Once the polygons have been split, sculpted, merged, deleted and manipulated into the model that is going to be smoothed, certain cleanup tools should be used. In truth, these tools must be used every time the model is going to be previewed using the subdivision method required for the model. These first tools that should be used are merge vertices and merge multiple edges. These will simplify the unseen entities that may be creating problems.

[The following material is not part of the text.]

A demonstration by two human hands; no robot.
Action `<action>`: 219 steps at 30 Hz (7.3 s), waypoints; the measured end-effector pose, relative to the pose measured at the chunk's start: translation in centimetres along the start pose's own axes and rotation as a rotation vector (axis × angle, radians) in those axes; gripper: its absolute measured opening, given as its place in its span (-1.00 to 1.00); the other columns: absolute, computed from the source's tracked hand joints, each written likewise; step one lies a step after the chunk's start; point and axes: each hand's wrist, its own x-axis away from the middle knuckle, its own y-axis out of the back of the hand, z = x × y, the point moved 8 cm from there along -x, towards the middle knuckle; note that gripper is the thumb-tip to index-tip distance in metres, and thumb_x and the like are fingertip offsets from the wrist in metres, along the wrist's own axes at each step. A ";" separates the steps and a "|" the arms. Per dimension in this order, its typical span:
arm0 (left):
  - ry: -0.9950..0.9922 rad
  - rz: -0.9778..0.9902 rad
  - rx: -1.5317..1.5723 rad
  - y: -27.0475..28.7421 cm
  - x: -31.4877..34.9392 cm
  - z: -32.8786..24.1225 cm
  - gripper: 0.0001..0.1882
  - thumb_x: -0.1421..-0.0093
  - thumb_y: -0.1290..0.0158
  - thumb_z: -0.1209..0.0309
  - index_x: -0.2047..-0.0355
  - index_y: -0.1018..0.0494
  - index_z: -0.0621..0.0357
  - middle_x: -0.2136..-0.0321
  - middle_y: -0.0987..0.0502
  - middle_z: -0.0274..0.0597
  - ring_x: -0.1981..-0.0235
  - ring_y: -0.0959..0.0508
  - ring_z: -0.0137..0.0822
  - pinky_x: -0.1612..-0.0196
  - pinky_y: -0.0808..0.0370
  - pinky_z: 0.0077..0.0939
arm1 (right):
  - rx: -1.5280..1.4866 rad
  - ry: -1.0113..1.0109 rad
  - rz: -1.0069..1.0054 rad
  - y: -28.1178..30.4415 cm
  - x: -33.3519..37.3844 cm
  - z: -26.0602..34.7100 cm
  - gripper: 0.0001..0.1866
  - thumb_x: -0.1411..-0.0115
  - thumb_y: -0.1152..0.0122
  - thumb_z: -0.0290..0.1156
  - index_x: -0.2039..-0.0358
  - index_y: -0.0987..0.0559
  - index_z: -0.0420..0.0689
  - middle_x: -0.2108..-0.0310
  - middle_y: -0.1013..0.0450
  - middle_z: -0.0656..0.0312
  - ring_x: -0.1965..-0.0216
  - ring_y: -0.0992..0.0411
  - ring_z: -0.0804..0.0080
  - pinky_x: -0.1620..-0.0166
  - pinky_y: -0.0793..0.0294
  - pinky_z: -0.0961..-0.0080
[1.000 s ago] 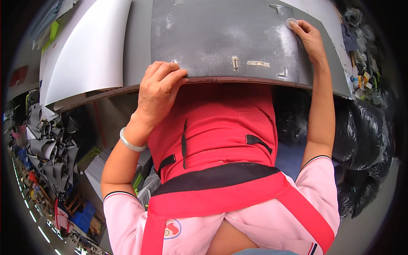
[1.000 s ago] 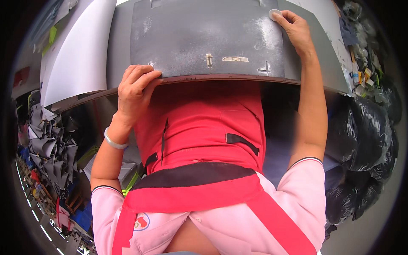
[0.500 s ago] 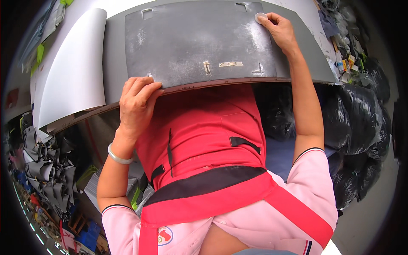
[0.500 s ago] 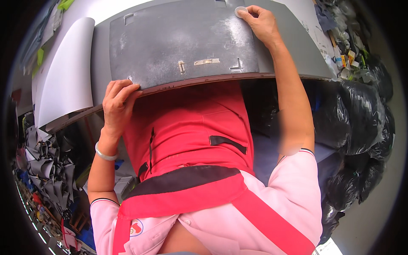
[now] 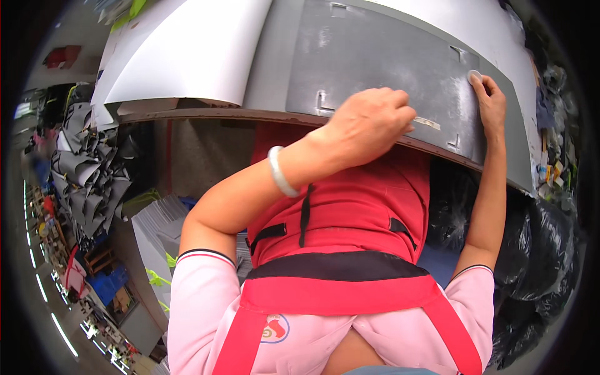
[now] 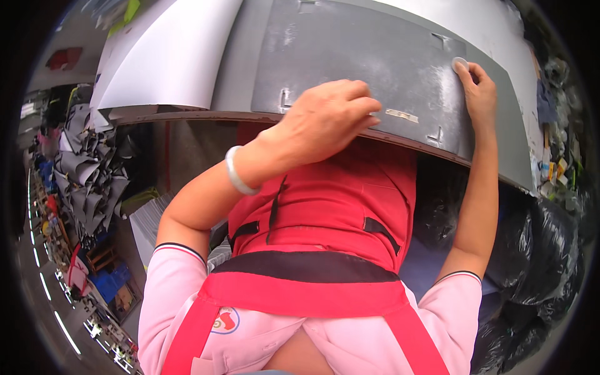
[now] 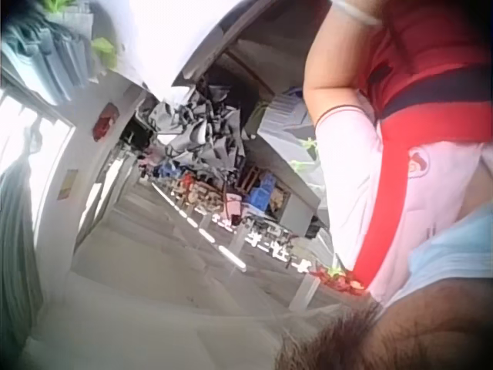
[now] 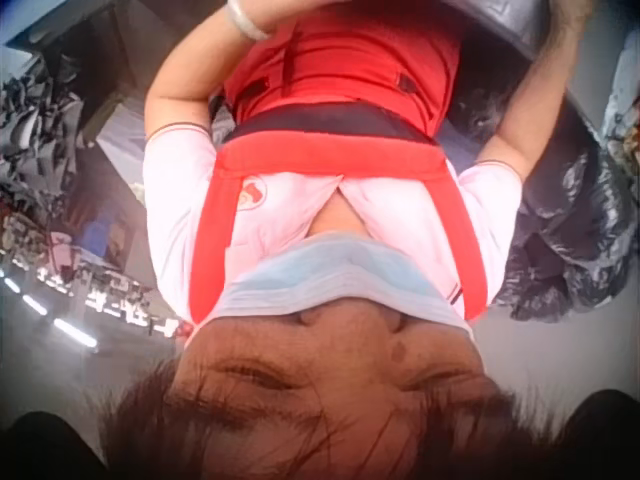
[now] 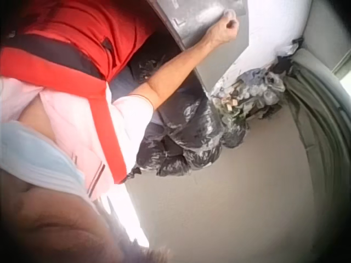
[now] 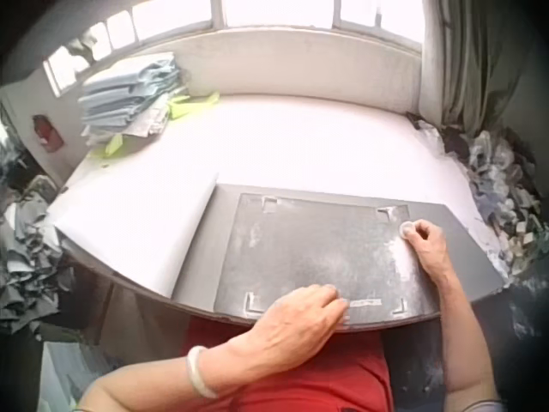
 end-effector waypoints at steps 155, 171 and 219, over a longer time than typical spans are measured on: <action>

To do a final check on the model, you can use the polygon cleanup tool. You must use this tool carefully. Be sure that the model is inspected carefully before the results of this tool are accepted; this tool can cause major problems to otherwise usable models.

Hair

The original sketch had a baseball cap on the head of the character. This was an attempt to avoid what became a difficult process of making many layers of NURBS surfaces into hair. Many computer-generated characters use layers of NURBS surfaces to create hair. This character was supposed to be a young guy who did not pay careful attention to hair care, so the hairstyle would have to be loose.

The real story here is the difference between the hair that was originally proposed and what finally appeared on the character.

Figure 17 and 18 show some of the progression from long hair to the relatively clean-cut look.

[Figures 17, 18] The first hair proposal (left) and the final hair.

Eyes

The eyes were built from three NURBS spheres nested inside each other:

Shapes and Phonemes

The decision of which shapes to build came from two primary sources. First, Rick Grandy, the technical editor for this book, came up with a preliminary list, and then the animator, Kyle Clark, came up with some items that he needed to get this project done. Overall there were 66 targets built for this animation, and there will probably be some more that need to be built as more animation is done. Some models used for production have more than 200 blend shapes modeled. The face shapes were broken down by region:

Eyebrows, left, center and right. The shapes created for this region allowed the eyebrows to animate up and down, slide inward toward the center or out away from the center, and bow in the middle upward and downward. Shapes for the brow animate the eyebrows into even smaller regions: the left, right and center for the left brow, and the left, right and center for the right brow.

Eyelids, left and right. The shapes made for the eyelids allowed for the eye to close, by pulling the upper lid down, and allowed the eye to squint, by pulling the upper and lower lids to meet in the center.

Face (for broad shapes), left and right. The face groups had shapes that animated the cheeks up and down, moved the cheeks in and out and puffed the cheeks out and sucked them in. There was also some cheek deformation on broad mouth shapes, such as the dread, sneer, smirk and grin.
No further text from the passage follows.